Eshita Marwah is an easy guest to entertain. If you invite her to a party, she'll probably spend the evening rearranging your bookshelf or organising your tableware by size and colour. If your lampshade has a single tassel out of place, she’ll sniff it out immediately, and replace them all with something even better—beads that match your wallpaper or a glass bauble in the colour of the curtains. Her mind is relentless—always observing and processing and analysing and fixing. She chases an idea like Alice chases the rabbit, going deeper into a place that wouldn’t make sense to most of us, but where the magic is undeniable.

“I am too focused,” says the interior designer over a Zoom call from her newly refurbished Surat office. “If something catches my eye, I can’t rest until I’ve taken care of it.” That attention to detail is what makes her office, with its arched panels, candy stripes and surprisingly soothing combination of pale blue and red, worth writing home about.

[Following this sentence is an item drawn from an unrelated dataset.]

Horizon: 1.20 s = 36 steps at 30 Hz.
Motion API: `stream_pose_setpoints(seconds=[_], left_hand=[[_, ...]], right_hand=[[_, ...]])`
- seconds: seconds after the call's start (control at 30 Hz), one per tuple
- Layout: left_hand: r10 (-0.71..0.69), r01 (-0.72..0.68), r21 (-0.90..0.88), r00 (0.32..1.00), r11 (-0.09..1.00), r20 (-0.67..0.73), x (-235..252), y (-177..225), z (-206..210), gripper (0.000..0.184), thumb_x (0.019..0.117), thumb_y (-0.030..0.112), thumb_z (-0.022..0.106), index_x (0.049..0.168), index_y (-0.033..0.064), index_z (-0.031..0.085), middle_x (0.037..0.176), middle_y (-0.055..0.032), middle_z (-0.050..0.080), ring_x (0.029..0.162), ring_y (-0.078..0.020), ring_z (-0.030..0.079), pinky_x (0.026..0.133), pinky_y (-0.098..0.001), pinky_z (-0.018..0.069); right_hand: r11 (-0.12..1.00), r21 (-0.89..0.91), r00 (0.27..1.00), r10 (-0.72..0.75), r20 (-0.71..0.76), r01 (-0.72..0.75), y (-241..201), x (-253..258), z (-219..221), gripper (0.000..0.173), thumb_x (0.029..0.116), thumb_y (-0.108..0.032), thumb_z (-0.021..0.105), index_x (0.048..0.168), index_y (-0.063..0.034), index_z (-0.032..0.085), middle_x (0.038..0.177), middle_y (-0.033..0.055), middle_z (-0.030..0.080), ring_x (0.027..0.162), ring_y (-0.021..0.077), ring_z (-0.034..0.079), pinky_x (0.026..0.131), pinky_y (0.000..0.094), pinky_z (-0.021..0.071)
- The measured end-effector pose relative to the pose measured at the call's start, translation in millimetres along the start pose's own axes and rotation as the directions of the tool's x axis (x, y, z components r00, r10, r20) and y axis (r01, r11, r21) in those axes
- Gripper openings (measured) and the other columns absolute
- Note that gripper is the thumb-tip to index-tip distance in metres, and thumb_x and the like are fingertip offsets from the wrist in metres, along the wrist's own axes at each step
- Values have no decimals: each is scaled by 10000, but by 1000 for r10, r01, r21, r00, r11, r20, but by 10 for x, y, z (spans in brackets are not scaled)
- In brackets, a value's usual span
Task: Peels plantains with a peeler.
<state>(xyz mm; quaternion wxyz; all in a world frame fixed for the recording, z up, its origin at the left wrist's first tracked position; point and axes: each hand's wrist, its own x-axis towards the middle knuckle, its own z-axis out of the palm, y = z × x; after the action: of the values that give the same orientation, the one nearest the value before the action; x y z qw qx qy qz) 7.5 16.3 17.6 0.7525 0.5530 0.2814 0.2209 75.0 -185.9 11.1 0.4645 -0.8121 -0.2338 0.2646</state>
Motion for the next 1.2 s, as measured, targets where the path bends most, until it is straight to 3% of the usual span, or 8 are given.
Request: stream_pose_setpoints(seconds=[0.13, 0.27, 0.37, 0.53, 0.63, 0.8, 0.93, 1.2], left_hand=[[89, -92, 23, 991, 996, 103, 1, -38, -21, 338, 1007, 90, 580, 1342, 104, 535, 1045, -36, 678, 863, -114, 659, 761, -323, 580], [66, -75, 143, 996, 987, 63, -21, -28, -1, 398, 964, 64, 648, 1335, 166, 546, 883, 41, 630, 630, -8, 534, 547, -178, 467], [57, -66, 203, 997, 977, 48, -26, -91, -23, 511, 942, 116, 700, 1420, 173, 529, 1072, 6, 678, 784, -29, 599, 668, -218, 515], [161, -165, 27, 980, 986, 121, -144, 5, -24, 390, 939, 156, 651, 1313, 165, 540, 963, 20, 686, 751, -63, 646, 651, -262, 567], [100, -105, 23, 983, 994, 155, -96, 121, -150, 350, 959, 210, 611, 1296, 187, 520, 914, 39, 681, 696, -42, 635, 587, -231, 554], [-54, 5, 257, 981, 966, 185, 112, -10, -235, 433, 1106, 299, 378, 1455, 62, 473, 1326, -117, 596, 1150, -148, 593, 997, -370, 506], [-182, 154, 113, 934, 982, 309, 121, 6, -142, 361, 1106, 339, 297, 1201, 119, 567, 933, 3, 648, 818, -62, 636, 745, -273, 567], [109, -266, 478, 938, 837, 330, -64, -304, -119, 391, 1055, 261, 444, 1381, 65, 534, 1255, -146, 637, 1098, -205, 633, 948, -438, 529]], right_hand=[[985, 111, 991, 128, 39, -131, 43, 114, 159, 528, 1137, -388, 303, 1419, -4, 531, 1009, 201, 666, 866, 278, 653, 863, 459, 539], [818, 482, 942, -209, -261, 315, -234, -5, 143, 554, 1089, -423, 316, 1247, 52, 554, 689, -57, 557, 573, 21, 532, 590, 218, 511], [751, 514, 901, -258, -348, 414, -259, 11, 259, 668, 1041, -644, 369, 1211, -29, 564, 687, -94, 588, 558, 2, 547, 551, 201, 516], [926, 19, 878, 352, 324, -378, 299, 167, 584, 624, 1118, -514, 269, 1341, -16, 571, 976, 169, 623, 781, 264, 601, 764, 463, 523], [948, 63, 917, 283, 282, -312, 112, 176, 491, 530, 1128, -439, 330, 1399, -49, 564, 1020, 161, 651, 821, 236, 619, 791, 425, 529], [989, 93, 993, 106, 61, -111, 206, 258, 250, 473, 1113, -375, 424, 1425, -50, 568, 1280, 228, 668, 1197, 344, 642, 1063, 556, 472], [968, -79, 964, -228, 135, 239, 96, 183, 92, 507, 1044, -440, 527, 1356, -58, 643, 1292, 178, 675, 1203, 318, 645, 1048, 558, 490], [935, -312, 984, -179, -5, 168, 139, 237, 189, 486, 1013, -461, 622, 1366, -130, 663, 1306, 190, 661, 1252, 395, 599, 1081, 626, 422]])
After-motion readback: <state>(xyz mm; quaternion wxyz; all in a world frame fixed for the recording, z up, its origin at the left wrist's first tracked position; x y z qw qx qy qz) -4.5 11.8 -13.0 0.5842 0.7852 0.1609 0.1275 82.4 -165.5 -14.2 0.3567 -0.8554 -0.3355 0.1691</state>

Colourful but calm, bold but not busy, and with a view that looks straight onto the Tapi riverfront, the space has all the elements that Marwah’s design practice, /e has made its signature. Across the 315sq ft room, a singularly bespoke style shines through: the rugs, designed by her, was manufactured by House of Knots, the fabrics were customised by Studio Yuri, the bespoke furniture was made by Studio Conifur, the art on the door panels was hand-painted by Surat-based design studio Rogán, and the customised lighting is by avant-garde Delhi studio Mother Gone Mad. All of these are brands that Marwah works with regularly.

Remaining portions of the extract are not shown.